What Arbitration Issues Did the Task Force Address?
The FINRA report states that one of its most important concerns is related to the quality or its arbitrators and the organization’s ability to attract new, qualified arbitrators to the organization. The task force determined that the below market rate is hampering the organization’s ability to recruit. Thus, the panel recommended an increase in arbitrator compensation for hearing held under FINRA Rules 12600, 12805, 13600, and 13805.
The task force also addressed issues concerning The Central Registration Depository (CRD®). More specifically, the organization analyzed brokers’ contentions that keeping record of consumer complaints against the financial professional can lead to great harms even when the complaint was unfounded. There had been significant development in this area including a 2004 FINRA warning regarding the fact that negotiation of settlements including false or misleading expungement provisions are against FINRA rules. Additionally, a 2014 rule filed with the SEC, prohibited firms from conditioning a settlement on the consumer’s consent to an expungement. In this regard, the panel recommended the creation of a special arbitration panel to conduct hearings and decide upon arbitration requests. Furthermore, the panel recommended additional arbitrator training regarding expungement requests which most likely means a more stringent and painstaking review of the same.

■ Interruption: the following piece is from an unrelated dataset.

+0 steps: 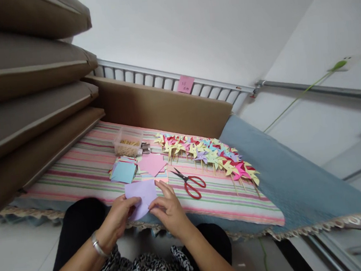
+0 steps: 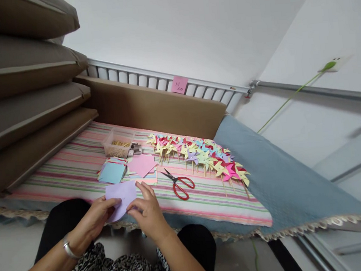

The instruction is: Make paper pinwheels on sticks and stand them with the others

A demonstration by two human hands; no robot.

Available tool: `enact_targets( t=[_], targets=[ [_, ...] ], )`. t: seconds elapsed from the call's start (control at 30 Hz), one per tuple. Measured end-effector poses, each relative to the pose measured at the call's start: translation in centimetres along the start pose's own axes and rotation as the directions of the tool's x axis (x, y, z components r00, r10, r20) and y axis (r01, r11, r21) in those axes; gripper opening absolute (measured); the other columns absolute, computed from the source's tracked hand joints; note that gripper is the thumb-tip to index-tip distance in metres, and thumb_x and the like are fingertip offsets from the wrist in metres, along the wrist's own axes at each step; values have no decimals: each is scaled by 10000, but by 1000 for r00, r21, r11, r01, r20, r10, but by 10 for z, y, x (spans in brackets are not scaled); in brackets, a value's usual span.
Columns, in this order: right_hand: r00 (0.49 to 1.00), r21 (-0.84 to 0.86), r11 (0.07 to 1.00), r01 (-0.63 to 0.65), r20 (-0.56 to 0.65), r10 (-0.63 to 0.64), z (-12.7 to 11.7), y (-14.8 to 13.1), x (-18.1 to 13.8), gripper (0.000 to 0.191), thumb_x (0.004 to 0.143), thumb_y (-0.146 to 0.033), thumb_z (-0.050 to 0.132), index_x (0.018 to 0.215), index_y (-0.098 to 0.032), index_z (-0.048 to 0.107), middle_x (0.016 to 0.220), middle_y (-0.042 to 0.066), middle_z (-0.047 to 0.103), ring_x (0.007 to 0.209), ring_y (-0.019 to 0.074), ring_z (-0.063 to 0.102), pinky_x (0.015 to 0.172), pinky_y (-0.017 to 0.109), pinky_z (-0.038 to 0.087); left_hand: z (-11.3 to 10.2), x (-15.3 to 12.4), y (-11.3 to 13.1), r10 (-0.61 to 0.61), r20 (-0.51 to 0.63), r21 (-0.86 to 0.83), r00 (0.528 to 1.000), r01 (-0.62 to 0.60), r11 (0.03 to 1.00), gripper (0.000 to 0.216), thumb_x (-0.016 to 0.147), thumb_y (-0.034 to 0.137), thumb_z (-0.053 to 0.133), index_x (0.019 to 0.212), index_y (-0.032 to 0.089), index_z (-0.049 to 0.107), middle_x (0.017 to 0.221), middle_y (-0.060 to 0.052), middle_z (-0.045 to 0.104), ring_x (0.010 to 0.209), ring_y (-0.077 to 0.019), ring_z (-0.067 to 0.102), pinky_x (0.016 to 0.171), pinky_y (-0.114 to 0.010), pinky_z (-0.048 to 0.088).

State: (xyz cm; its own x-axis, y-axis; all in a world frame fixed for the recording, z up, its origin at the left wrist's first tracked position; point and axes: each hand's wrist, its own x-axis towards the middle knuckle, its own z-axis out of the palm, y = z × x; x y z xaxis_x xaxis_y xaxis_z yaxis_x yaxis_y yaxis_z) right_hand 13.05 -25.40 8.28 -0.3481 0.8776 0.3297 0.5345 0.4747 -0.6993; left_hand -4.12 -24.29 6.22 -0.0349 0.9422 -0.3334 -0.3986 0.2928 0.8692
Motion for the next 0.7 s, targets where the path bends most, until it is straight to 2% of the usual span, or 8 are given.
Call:
enact_targets(
  t=[0.13,0.27,0.37,0.47,0.7],
  targets=[
    [992,96,988,-121,-16,123,6,-2,3,108,726,-147,673,776,-231,720,1445,67,381,1356,253,285,1068,443,273,5,-3,0,7,-9,54,1000,-7,999,198,521,246,720,662,132,639,520,19,611,458,-128,487,487,-247,325],
    [977,81,976,-201,-53,205,13,-6,8,83,727,-131,660,747,-198,705,1348,112,466,1327,264,328,1054,420,295,3,-1,-6,12,27,69,1000,-14,997,215,561,237,703,734,118,659,550,2,634,479,-136,508,493,-245,325],
    [977,25,981,-190,-94,192,16,-9,11,74,719,-133,674,699,-201,693,1145,97,573,1274,269,384,1046,405,308,0,1,-10,18,32,78,999,-21,997,196,567,234,705,717,117,659,535,7,624,462,-127,495,482,-240,317],
    [982,-19,987,-160,-102,157,17,-11,12,93,722,-137,680,663,-208,679,964,68,599,1201,268,436,1022,392,336,-2,2,-11,16,28,95,999,-19,995,171,559,226,702,684,120,650,511,17,604,440,-116,472,470,-235,302],
    [985,-91,984,-154,-93,146,18,-10,13,113,737,-146,663,640,-204,666,853,52,578,1080,254,481,945,369,385,-1,1,-10,5,44,102,999,-10,995,192,539,225,704,691,120,651,530,12,610,451,-119,479,470,-236,309]
  ],
)
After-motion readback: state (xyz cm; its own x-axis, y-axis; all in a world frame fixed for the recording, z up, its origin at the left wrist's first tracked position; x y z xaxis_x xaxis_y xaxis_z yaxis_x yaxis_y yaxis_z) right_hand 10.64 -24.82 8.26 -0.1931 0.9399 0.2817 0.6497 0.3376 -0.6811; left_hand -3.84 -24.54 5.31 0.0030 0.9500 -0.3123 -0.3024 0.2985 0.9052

Financial Incentives are Provided for Early Successful Mediation
The task force also addressed concerns that “SRO arbitration has become too adversarial, too costly, and too time consuming.” Thus the task force recommended an automatic mediation process for all claims filed. Furthermore, the task force does not believe that larger claims should be forced into mediation and thus provides for an opt-out by either party.

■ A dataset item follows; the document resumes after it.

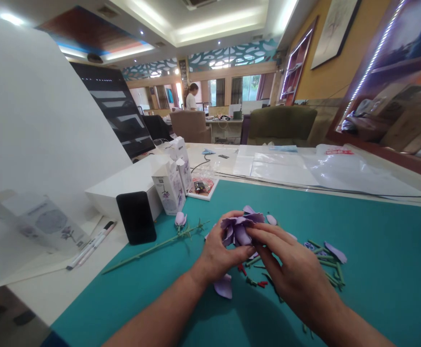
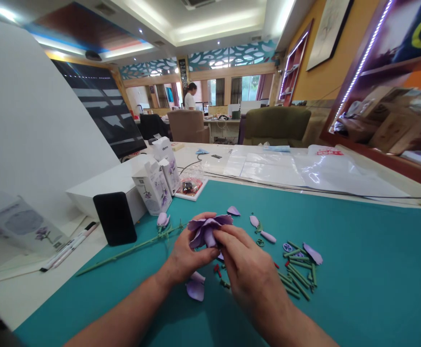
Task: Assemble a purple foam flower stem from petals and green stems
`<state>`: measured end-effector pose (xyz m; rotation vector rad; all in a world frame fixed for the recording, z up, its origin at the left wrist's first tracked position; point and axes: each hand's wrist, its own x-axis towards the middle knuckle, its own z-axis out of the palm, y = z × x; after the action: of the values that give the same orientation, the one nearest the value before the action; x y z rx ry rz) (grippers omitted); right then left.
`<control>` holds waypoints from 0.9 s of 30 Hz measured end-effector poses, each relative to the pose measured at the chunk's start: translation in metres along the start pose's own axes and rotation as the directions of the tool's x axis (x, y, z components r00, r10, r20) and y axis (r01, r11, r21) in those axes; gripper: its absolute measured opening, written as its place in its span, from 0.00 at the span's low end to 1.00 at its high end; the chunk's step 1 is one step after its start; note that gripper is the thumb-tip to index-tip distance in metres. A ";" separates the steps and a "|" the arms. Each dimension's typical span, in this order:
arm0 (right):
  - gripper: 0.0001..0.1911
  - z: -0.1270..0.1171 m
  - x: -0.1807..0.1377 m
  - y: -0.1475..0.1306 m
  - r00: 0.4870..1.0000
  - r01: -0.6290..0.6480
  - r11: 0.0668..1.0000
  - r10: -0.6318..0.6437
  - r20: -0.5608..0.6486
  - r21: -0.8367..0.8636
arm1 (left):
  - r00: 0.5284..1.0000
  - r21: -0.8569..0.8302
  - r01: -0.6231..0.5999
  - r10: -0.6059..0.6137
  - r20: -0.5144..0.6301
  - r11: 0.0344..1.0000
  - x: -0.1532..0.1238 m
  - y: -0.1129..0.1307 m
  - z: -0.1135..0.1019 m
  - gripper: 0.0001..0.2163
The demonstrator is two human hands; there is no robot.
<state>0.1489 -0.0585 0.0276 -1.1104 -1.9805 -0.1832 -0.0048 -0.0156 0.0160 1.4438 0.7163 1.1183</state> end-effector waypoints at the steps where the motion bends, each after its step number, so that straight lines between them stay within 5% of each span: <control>1: 0.15 0.000 0.000 0.000 1.000 -0.003 1.000 0.003 0.001 0.002 | 1.000 0.013 -0.001 0.001 -0.006 1.000 0.000 -0.001 0.000 0.28; 19: 0.13 -0.001 0.000 -0.002 1.000 -0.019 1.000 0.019 -0.012 0.006 | 0.992 -0.045 0.075 -0.079 -0.095 0.996 0.002 -0.006 0.000 0.27; 27: 0.10 -0.026 0.012 0.012 0.944 -0.321 0.930 0.329 -0.013 0.181 | 0.953 -0.411 0.223 -0.287 -0.101 0.884 0.009 -0.014 -0.003 0.23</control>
<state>0.1700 -0.0565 0.0497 -1.2857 -1.7076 0.1410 -0.0017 -0.0033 0.0047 0.8954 0.7191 1.1024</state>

As part of the goal to reduce the adversarial nature of the proceedings and to provide greater efficiency, the panel also recommended to provide for incentives premised on the early settlement of mediated matters. Per the task force’s recommendations, matters that settle pre-answer would have 100% of fees refunded. Matters that settle pre-list selection would be entitled to an 80% refund. Matters settling pre-IPHC would be entitled to a 65% refund while matters settling pre-discovery would receive a 50% refund.

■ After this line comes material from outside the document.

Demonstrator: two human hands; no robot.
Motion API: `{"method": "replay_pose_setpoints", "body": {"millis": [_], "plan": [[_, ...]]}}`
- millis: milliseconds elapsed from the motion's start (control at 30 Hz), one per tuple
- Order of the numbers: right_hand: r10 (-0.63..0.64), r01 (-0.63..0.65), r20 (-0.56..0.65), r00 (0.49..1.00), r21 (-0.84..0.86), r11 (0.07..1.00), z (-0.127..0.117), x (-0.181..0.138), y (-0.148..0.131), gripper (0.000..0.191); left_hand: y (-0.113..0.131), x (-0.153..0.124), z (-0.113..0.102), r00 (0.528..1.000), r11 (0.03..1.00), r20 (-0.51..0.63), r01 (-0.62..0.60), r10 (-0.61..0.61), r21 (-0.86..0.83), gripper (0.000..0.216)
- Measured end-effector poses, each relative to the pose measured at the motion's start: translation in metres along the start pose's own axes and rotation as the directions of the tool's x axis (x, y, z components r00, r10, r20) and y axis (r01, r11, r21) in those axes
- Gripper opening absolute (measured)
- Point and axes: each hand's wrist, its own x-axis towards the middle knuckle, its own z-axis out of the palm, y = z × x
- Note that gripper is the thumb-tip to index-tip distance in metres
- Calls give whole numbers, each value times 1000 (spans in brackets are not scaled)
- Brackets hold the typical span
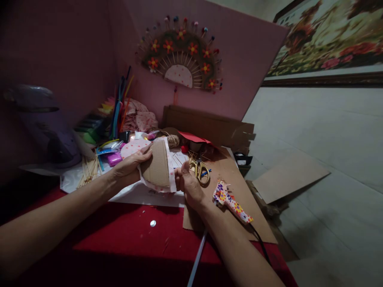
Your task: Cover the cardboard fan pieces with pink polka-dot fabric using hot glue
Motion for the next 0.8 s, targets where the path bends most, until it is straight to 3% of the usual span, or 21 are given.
{"method": "replay_pose_setpoints", "body": {"millis": [233,333,500,633,800], "plan": [[-41,39,-35,999,-60,997,0,2,2,38,-5,3,-4,997,999,-77,2,1,45,39],[-44,38,-66,997,-93,995,0,1,1,33,-5,1,-4,999,1000,-44,3,-2,23,41],[-125,109,-75,989,-190,976,-2,2,4,27,1,-4,0,993,993,-31,115,-115,4,35],[-196,181,-39,980,-245,953,-3,3,6,27,1,-7,4,999,999,40,33,-33,17,47],[-145,135,-23,989,-237,962,-3,2,5,24,2,-10,6,991,996,131,-15,3,84,41]]}}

Task Force Addresses Dispute over Motions to Dismiss
The propriety over motions to dismiss a matter prior to a hearing on the merits has long been a rather hot-button issue. On one hand, customers typically believe they should have the right to present their claims since the arbitration process is different from the courts of law. Generally financial brokers and other respondents were more sensitive to the need for a responsive means to dispatch with unfounded or frivolous claims brought in arbitration. The practice of filing motions to dismiss was restricted in 2009 under FINRA Rule 12504(a). The task force engaged in a statistical analysis and determined that the rule appears to be working as intended and was not being abused. The task force also examined FINRA Rule 12206(a) regarding motions to dismiss due to statute of limitations reasons, but declined to make any recommendation due to a lack of agreement among members. While no change was made regarding this rule, it appears that there is significant disagreement regarding its functioning.
Rely on an Experienced FINRA Lawyer for Representation
When facing a FINRA arbitration as a broker, financial organization, or as a consumer a representative who understands the rules and processes can make all the difference. Litigation attorney William Heyman of the Law Firm of William S. Heyman can provide client-focused representation in an array of matters. To schedule a confidential consultation call (410) 305-9287 or contact him online.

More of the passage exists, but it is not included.